By the end of the first lesson, poor Ignace’s enthusiasm had been cruelly dampened. The teacher to whom he had been assigned was a surly type. He listened to the boy play for a few minutes and then said flatly, “You’ll never be a pianist. You haven’t got the hands for it!” He added helpfully, “I understand you write music. You’d better stick to that!”

It was a blow, but Ignace realized that one man was not the whole faculty. Immediately after the lesson, he went to Director Kontski and asked for another teacher. Unfortunately, the second teacher was exactly the opposite of the first. The first man cared only for ready-made technique and had failed to recognize the boy’s natural talent. The second man, with whom Ignace studied for two years, was so poetic and romantic in his approach to music that he paid no attention to the hardcore technical problems of piano playing. Although he had vast admiration for his young pupil, he could not give him what he most needed.

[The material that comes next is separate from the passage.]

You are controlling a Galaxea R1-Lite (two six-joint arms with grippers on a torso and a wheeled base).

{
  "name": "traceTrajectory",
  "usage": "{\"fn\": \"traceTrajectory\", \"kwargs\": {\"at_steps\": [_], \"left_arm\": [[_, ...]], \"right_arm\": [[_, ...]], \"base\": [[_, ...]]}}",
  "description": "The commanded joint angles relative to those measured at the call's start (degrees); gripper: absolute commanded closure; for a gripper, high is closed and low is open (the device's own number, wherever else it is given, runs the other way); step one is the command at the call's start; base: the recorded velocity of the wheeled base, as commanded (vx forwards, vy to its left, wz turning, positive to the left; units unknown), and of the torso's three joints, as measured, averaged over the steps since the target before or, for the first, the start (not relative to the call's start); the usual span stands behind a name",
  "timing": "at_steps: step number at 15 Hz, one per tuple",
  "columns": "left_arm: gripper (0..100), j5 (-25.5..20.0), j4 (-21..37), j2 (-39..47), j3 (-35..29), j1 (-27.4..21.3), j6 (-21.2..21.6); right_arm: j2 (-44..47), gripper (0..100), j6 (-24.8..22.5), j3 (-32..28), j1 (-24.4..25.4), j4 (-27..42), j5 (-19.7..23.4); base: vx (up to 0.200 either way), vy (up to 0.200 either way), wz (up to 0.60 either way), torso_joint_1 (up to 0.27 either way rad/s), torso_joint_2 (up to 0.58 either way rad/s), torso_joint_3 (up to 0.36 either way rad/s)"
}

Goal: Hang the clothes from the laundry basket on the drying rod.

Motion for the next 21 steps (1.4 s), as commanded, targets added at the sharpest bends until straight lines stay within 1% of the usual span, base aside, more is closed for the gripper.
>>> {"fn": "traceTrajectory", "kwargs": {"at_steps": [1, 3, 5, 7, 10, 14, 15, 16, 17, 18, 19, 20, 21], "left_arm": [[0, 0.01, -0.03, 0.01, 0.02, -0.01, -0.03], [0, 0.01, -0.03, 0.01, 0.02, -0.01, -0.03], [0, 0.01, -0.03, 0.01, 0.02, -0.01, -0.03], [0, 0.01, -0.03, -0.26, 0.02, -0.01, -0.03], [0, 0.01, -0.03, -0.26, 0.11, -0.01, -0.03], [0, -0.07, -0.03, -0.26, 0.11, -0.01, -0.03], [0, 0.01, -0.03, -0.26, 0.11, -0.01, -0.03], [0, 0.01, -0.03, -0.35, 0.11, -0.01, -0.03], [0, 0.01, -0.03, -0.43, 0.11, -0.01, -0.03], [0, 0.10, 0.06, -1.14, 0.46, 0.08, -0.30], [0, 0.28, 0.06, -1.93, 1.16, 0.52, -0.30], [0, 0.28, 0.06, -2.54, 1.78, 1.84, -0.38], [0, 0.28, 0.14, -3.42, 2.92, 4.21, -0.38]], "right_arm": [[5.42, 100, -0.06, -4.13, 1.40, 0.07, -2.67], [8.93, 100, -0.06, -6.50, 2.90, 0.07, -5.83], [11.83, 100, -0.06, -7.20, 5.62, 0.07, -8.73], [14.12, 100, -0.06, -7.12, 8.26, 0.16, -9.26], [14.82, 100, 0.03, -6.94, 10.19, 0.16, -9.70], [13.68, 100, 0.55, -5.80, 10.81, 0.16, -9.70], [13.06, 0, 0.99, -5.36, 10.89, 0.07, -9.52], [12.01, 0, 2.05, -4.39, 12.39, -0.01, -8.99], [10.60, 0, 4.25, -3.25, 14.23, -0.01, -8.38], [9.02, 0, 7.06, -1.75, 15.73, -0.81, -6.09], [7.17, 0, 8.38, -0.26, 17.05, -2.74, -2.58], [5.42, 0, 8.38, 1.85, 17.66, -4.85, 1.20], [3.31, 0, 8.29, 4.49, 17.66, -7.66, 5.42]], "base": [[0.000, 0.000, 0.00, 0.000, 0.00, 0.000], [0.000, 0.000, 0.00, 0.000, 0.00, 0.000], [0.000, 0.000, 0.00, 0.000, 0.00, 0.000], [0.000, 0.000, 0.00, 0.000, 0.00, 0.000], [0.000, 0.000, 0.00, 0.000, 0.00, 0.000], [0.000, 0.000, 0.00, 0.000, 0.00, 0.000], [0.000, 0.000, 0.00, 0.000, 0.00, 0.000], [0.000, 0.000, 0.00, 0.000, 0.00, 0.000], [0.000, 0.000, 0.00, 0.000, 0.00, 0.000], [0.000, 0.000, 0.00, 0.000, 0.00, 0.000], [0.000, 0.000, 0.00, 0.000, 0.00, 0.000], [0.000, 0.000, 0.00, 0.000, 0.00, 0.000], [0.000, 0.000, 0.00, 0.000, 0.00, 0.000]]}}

After several discouraging weeks at the Conservatory, Ignace was ready to agree that he was not really cut out to be a pianist. Perhaps he should start thinking seriously about some other instrument. Since he had always liked the sound of the flute, he decided to try it out. The flute teacher decided otherwise. “You’ll never be a flute player, boy! You haven’t got the lips for it!”

The teacher of oboe and clarinet was a much more agreeable man, but he finally had to admit that Ignace’s future did not lie with either instrument. So did the teacher of bassoon and French horn. In time, however, the young musician found his instrumental niche. “Now, my dear boy,” the professor of brass instruments told him one day, “you are always trying to play piano. But why? You have no future at all with the piano! Your future is here, playing the trombone!” He flung an arm enthusiastically around Ignace’s shoulder. “Don’t you know that you are a great natural trombone player?”

He spent hours at the piano.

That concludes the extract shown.